### PROBLEM REQUIREMENTS
Pull each line containing "image" out of the listing below.

START EXTRACTED RECORDS

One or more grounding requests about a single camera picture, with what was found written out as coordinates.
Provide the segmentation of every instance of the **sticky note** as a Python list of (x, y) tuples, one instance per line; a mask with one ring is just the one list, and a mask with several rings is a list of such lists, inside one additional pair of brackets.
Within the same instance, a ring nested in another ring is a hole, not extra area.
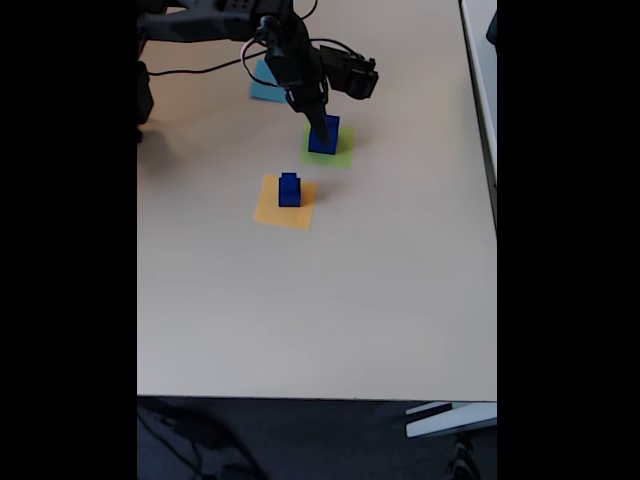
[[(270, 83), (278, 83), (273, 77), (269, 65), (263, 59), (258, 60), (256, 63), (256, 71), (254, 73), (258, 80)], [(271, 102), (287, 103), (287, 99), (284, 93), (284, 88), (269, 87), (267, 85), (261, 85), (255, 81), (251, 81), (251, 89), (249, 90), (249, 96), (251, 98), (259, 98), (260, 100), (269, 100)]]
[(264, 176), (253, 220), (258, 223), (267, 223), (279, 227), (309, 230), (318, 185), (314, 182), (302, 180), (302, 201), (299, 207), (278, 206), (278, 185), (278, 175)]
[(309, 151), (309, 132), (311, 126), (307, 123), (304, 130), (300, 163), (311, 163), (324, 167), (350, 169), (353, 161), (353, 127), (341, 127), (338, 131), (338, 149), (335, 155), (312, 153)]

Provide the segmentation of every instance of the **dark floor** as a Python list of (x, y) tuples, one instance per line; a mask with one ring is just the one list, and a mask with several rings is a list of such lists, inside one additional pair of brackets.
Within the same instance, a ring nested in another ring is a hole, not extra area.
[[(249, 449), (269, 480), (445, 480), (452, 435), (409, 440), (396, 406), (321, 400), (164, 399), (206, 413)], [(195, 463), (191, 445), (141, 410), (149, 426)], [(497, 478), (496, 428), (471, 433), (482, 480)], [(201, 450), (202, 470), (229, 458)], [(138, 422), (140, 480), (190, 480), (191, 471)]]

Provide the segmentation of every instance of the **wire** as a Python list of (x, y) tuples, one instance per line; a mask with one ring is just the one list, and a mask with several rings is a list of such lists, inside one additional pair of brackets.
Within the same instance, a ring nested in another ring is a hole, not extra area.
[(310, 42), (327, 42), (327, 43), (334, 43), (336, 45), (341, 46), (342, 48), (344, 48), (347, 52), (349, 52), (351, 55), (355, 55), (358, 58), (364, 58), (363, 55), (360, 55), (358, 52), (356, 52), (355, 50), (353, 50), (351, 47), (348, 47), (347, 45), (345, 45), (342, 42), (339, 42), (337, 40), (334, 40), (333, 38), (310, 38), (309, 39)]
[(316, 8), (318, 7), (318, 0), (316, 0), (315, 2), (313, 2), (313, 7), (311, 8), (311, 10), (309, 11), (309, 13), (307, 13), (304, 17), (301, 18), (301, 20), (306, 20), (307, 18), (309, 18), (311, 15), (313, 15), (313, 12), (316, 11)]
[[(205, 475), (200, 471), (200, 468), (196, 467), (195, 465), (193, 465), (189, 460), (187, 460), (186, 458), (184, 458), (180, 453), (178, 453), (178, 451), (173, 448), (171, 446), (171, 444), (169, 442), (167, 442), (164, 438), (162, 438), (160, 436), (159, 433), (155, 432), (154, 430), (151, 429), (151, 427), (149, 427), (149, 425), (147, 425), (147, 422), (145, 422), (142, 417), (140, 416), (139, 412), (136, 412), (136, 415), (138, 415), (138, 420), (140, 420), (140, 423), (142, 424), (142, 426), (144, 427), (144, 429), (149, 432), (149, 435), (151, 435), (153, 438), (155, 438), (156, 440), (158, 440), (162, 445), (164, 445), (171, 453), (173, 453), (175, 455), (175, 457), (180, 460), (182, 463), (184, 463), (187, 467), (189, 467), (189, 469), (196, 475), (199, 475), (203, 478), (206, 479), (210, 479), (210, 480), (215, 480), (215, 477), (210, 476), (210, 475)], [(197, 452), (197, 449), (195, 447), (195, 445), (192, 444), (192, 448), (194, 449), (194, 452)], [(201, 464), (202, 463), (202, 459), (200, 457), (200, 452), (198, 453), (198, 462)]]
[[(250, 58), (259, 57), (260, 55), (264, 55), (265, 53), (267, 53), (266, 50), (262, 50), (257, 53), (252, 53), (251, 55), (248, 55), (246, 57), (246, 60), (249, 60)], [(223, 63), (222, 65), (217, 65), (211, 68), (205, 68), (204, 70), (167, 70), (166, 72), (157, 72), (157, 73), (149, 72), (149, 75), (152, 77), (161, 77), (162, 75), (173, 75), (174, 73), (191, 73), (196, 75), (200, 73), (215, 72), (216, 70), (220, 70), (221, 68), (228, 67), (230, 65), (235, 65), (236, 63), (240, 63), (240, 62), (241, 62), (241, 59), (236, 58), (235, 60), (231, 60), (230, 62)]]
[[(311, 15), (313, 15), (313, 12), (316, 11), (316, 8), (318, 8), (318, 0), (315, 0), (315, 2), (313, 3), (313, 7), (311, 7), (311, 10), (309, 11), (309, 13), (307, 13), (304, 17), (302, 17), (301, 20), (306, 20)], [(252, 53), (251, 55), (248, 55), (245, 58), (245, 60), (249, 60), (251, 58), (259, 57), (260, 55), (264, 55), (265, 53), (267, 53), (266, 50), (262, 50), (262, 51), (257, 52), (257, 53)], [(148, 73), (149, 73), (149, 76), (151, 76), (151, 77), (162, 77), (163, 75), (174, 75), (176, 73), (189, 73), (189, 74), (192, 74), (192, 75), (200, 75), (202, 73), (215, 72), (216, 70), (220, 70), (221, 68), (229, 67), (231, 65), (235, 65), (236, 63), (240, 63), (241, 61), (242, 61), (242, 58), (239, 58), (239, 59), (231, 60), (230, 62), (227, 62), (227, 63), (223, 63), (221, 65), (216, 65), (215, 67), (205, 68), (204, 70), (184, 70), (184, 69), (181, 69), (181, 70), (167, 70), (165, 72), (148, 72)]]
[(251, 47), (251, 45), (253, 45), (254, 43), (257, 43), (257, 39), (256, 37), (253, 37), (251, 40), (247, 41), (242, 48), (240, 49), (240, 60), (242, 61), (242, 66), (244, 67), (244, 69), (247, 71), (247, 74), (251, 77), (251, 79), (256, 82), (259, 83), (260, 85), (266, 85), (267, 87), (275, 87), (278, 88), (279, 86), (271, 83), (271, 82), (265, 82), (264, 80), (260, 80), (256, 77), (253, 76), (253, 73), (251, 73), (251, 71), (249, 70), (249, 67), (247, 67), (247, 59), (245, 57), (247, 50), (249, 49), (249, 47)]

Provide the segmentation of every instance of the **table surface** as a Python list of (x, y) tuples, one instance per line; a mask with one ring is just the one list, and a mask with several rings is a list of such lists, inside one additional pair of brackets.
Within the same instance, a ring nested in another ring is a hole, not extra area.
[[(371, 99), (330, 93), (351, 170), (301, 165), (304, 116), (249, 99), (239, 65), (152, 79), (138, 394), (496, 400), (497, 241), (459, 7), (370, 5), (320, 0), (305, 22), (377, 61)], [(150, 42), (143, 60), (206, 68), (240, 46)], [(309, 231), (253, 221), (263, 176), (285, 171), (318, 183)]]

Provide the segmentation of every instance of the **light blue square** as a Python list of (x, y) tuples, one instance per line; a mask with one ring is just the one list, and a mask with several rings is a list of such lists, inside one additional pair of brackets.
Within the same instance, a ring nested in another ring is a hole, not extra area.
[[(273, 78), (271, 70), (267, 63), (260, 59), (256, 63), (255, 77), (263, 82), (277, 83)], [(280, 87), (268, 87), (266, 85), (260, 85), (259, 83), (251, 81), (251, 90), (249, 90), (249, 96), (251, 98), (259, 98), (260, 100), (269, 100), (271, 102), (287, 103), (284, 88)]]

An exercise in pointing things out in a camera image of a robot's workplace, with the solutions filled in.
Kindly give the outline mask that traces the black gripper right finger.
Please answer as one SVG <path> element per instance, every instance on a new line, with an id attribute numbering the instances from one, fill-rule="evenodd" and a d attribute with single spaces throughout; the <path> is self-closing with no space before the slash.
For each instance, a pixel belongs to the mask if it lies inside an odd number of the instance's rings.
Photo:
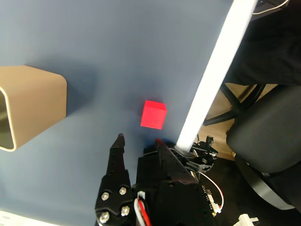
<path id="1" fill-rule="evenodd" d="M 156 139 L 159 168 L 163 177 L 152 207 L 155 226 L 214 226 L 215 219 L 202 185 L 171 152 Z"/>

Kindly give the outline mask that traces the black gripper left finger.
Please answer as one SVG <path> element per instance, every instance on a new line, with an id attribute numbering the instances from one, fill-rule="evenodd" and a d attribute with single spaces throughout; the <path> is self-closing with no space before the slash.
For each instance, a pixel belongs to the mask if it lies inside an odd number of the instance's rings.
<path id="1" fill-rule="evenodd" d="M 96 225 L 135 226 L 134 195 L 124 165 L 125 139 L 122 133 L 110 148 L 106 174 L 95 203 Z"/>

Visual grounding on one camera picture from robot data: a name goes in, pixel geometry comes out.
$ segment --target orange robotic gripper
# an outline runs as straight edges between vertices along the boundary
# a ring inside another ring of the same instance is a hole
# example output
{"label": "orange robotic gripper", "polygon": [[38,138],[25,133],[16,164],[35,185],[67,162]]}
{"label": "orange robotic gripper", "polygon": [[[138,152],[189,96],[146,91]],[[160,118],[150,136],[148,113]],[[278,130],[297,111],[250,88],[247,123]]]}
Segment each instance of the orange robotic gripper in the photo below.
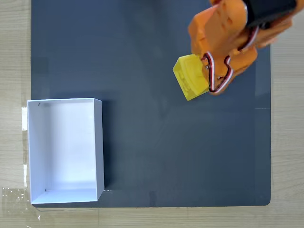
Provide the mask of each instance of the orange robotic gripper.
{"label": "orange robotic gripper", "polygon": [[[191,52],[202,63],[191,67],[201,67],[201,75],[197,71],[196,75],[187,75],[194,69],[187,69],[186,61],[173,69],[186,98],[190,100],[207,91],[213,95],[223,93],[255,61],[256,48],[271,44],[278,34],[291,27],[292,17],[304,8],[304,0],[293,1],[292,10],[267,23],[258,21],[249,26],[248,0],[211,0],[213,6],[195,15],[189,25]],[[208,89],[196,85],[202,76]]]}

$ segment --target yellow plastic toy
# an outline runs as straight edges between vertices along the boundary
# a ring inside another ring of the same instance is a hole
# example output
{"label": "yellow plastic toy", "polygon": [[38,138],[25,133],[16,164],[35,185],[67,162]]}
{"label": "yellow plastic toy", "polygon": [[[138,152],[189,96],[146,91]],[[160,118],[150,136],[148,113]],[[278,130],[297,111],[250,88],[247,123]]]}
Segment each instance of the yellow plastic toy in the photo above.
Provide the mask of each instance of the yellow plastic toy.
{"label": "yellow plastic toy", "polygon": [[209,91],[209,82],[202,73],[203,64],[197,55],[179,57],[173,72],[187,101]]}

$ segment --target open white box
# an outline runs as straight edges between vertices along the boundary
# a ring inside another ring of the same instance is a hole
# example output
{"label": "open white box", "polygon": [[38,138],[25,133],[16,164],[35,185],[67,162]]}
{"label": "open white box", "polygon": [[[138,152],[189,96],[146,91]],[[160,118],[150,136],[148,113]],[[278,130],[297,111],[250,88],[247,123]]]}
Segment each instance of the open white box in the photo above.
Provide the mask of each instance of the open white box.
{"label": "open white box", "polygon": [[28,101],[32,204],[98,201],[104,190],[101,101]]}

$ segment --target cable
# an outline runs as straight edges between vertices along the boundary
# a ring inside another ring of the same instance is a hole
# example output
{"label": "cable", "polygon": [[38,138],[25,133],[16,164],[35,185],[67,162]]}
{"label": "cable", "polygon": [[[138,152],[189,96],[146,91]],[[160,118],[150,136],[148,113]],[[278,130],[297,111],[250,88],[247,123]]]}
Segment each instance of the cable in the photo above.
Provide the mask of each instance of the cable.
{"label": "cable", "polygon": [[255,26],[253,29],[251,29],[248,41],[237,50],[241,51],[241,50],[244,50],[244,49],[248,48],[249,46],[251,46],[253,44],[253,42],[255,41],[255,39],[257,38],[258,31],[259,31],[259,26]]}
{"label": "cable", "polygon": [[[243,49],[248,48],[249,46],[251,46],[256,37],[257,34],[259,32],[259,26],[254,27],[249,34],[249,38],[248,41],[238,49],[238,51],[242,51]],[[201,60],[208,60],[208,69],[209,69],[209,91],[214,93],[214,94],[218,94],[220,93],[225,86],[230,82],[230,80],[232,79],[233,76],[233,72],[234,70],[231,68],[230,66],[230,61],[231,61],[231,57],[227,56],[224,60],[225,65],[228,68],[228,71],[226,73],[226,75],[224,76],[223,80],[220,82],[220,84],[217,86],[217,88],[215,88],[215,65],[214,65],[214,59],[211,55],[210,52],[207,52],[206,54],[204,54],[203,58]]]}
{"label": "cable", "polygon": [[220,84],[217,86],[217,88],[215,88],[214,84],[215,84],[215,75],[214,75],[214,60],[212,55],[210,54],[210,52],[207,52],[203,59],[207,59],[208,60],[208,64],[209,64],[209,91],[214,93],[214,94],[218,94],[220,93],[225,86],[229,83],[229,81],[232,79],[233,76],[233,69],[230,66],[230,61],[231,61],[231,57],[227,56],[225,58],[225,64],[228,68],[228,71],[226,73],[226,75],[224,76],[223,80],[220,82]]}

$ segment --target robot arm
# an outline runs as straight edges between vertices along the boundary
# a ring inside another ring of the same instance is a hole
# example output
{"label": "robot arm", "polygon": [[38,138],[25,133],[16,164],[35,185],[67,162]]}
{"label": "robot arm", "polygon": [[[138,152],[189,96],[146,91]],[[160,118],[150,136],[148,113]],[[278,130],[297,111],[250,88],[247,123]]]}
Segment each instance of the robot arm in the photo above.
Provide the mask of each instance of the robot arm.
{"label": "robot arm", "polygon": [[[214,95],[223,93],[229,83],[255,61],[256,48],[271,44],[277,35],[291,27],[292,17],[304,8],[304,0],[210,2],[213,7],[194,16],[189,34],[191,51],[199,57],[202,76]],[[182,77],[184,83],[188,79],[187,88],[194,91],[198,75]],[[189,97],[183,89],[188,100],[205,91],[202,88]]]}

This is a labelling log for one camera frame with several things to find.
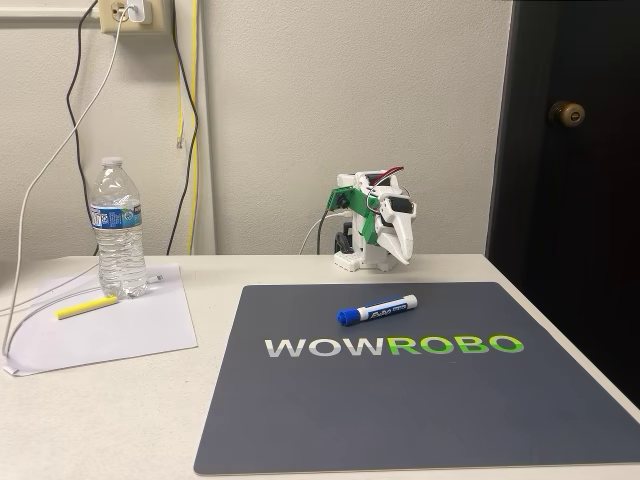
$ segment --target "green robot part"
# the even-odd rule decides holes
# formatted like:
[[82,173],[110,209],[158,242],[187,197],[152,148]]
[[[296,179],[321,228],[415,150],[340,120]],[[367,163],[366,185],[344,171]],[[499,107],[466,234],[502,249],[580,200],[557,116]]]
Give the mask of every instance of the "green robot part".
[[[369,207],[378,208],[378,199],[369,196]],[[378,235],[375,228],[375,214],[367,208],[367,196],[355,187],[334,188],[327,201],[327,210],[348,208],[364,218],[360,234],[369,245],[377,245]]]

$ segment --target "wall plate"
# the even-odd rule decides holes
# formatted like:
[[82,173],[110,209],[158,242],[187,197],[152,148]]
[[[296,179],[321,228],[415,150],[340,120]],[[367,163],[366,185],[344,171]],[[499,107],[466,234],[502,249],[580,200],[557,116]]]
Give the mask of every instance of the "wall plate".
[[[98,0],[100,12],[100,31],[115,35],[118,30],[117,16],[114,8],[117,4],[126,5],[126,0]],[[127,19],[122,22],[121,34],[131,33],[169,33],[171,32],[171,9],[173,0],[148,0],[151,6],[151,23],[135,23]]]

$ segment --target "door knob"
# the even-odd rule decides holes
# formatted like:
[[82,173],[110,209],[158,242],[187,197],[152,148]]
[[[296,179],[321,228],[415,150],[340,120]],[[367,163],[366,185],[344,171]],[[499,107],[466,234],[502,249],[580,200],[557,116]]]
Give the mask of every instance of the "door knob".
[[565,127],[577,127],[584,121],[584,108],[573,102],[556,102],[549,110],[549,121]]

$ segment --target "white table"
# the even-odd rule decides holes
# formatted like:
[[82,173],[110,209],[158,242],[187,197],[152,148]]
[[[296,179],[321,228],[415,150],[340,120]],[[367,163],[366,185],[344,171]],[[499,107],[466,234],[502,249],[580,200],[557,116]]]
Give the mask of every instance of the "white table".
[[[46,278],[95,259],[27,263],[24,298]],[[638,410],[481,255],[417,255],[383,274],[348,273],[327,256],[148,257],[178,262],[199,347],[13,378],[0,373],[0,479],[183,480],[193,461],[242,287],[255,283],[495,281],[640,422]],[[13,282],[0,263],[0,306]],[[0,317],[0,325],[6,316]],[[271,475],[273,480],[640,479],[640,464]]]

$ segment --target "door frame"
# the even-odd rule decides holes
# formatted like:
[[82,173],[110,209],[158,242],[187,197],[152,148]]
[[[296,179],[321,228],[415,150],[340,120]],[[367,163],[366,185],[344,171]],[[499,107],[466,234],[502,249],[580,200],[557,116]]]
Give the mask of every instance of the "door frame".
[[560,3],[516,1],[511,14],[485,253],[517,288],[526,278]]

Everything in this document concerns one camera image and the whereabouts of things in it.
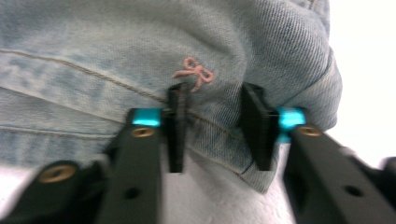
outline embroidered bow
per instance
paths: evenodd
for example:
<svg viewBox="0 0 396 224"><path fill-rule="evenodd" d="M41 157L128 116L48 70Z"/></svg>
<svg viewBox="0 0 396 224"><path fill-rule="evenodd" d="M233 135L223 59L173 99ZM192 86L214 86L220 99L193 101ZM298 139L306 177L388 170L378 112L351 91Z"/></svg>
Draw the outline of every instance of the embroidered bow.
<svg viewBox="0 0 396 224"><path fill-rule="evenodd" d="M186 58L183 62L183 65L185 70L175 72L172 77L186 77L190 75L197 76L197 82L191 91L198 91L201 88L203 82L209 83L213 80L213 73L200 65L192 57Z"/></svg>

END EXTRACTED RECORDS

### OUTPUT OF THE EXERCISE
An exercise in pointing things out in a camera image of a robot's workplace, with the solutions filled in.
Everything in this document concerns one camera image and the whereabouts of things in it.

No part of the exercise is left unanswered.